Они были советскими людьми, общались с советскими людьми и думали, что всё иное, чуждое, несоветское на территории СССР есть ошибка, которую просто нужно исправить — убеждением или насилием. В плакатах и фильмах, газетах и телевизионных передачах они искренне обращались к советскому человеку, которого видели таким, каким были они сами — средних лет, трезвому, аккуратно одетому, бритому, с честным лицом и партийным билетом у сердца (или комсомольским значком на рабочей спецовке), интересующемуся итогами очередного пленума и намеренному обсудить их на комсомольском или партийном собрании.

По их мемуарам или первым ответам на вопросы в интервью можно предположить: они всерьез полагали, что такие люди действительно существуют за пределами зданий партийных и комсомольских комитетов, в которых проходила вся их жизнь на протяжении десятилетий, и за пределами того круга руководителей и экспертов, с которыми они привыкли общаться как с представителями «народа».

Но если пойти подальше и начать «царапать» их внешне незамутненное ощущение полной «советскости» советского общества вопросами о соответствии мифов — реалиям, довольно быстро в их раздраженных и отрывистых ответах, грозящих преждевременным окончанием интервью, выясняется нечто иное[47]. У значительной части из них — и тех, кто с опытом региональной партийной работы и тех, кто пришёл из московской интеллигенции, — имелось твердое чувство, что где‑то внизу что‑то всерьёз было «не так». Никак не соответствовало тому, что они сами официально утверждали.

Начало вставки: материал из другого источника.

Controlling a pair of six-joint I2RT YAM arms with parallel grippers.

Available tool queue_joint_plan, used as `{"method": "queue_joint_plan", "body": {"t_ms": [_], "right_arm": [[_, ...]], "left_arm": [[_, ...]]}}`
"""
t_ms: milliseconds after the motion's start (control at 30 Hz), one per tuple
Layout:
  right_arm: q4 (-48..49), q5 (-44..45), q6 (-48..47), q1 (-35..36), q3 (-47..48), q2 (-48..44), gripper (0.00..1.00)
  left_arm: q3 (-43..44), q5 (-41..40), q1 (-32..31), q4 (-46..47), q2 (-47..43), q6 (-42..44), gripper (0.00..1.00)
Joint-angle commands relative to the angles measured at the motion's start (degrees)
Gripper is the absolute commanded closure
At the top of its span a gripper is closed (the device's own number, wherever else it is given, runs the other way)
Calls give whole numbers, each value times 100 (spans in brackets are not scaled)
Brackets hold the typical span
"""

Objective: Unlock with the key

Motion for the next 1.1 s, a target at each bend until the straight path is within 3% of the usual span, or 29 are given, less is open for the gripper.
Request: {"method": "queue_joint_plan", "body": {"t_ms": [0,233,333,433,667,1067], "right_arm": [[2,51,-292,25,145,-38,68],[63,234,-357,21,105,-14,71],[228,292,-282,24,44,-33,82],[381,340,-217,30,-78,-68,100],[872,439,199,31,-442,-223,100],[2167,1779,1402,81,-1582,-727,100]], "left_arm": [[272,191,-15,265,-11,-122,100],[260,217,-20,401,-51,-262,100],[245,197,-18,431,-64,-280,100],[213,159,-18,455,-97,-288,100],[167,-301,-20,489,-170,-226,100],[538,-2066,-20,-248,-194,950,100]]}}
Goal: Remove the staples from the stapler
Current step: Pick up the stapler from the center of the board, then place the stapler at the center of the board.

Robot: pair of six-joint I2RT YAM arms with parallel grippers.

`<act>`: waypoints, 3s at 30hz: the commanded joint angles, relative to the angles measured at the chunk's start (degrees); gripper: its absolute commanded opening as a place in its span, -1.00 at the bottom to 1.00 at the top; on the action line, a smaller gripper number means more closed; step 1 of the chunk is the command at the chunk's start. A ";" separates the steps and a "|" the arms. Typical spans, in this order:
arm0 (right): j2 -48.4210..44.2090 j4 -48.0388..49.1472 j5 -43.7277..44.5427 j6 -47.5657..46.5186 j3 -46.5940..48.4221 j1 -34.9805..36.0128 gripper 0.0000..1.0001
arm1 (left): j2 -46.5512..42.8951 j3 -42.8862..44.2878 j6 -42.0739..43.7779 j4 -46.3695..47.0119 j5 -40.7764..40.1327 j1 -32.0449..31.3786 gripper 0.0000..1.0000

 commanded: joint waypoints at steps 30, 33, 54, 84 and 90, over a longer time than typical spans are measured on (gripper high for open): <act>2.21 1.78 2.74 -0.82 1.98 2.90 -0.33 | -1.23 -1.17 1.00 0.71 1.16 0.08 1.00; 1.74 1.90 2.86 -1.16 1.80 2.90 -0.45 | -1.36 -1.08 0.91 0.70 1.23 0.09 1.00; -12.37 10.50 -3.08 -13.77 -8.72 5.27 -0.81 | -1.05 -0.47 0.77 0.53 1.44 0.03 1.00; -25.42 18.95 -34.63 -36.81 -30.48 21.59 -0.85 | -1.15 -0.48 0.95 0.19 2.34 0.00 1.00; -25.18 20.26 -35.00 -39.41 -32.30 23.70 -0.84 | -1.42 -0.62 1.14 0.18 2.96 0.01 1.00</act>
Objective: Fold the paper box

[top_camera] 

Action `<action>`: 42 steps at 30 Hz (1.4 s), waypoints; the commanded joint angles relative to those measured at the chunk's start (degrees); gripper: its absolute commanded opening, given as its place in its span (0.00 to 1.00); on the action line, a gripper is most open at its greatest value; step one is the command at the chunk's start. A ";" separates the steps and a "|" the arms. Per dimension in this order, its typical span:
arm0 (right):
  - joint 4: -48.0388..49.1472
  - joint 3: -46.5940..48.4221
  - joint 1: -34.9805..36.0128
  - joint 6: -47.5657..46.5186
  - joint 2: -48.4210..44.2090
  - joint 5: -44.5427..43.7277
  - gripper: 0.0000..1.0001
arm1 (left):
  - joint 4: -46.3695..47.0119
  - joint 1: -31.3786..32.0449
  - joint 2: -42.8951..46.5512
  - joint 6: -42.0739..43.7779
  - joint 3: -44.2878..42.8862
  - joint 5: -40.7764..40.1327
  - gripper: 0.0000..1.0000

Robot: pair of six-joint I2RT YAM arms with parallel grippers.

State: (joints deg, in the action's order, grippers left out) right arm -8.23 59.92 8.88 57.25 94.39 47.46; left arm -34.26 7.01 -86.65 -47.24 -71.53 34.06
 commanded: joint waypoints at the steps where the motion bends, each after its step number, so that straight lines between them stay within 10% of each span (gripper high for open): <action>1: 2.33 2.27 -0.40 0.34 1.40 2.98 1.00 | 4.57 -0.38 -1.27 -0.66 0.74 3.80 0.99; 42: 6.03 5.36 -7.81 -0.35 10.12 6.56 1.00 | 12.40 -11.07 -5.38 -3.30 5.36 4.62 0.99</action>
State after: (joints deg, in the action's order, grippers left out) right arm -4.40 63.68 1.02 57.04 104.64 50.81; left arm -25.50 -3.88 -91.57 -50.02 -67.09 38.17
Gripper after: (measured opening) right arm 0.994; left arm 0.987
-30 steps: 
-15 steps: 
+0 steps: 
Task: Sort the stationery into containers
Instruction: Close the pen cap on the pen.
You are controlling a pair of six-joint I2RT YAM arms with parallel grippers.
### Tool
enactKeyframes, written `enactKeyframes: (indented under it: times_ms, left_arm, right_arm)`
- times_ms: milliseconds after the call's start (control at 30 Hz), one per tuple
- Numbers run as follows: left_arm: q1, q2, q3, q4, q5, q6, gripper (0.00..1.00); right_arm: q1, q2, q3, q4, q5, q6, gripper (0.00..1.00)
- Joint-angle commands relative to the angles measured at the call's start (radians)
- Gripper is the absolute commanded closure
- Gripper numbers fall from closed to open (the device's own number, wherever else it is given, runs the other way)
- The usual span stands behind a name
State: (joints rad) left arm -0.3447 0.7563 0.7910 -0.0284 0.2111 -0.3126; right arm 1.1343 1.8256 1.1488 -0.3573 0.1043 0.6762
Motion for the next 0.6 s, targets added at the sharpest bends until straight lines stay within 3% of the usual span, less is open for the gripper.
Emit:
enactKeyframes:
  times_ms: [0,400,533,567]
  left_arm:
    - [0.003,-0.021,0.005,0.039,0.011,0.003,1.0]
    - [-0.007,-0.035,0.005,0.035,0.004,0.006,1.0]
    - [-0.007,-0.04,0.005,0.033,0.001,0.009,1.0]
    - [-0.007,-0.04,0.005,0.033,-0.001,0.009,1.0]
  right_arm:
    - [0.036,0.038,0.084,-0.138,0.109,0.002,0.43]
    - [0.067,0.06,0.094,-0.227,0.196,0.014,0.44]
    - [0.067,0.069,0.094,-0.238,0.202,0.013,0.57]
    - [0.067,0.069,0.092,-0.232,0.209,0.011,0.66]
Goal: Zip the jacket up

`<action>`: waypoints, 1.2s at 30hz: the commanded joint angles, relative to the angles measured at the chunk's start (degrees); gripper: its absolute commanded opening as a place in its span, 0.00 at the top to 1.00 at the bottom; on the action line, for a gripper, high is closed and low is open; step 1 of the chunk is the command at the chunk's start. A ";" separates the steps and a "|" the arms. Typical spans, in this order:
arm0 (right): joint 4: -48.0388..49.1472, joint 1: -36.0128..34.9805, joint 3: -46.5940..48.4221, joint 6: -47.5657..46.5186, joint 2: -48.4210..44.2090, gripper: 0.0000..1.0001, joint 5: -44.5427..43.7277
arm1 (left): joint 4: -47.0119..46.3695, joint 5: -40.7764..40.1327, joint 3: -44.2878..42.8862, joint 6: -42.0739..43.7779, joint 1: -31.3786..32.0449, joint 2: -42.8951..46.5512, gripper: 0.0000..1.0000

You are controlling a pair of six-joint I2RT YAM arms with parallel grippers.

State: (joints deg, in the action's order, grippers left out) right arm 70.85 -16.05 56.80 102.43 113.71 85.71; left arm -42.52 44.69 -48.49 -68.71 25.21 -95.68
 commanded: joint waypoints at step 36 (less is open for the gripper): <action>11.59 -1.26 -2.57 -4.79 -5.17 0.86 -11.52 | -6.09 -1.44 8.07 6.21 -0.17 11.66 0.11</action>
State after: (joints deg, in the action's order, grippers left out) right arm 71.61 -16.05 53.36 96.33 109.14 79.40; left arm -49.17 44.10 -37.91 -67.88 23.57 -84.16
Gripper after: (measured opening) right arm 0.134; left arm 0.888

Но это была не их, высокопоставленных партийных чиновников, забота. Разбираться с проблемами должны были те, кому это положено — сотрудники низовых структур (и партийных, и государственных), КГБ или милиция. Но не они, которые должны были задавать стандарты: как должно быть правильно — и контролировать их исполнение.

Был ли таковым и Алексей Козловский, который по своему интеллектуальному уровню и заслугам в сфере книгоиздания выделялся на фоне других сотрудников отдела?

Да, во многом был. Перенятая у отца суровая маска «служения государству» оказалась очень выигрышной для построения карьеры и отстранения от интеллектуального, артистического и потому потенциально опасного мира матери. Он отказался участвовать в контактах с заграничными родственниками, которые поддерживали сначала его бабушка, потом мать. Это было несомненно опасно для карьеры. Тем более что, как я выяснил независимо от него, его двоюродные братья от его дяди, бывшего репрессированного инженера, сдавшегося в плен вермахту во время Второй мировой войны и переселившегося по её окончании в Аргентину, были активными антикоммунистами. Один из них публиковался в монархической газете «Наша страна» (активно используя цитаты из русских поэтов Серебряного века), другой был старостой прихода РПЦЗ в Мюнхене.

Очевидный логический разрыв между «несоветским» семейным и отчасти университетским интеллектуальным прошлым и успешной карьерой Козловский компенсировал (во всяком случае в интервью) когда иронией, а чаще скепсисом и гиперболизированными уничижительными характеристиками в отношении практически всех упоминаемых им персонажей и текстов. Исключение из тотальной критики делалось им лишь для своих старших родственников и части их знакомых; узкого круга литераторов Серебряного века, публикацией которых он занимался; некоторых бывших коллег по идеологической работе и специалистов‑литературоведов, с которыми он был лично знаком.

Был ли Козловский таким единственным в отделе? Разумеется, нет. Его единомышленник и начальник Владимир Севрук был сыном заметного белорусского литератора, пережившего репрессии. Сам Севрук в 1955 году, сразу после окончания факультета журналистики Белорусского университета, приехал в Магадан, где был не только секретарем областного комитета комсомола, но и основателем газеты «Магаданский комсомолец». То есть, как и Козловский, знал и о репрессиях, и о том, как выглядит хорошая литература, вполне достаточно.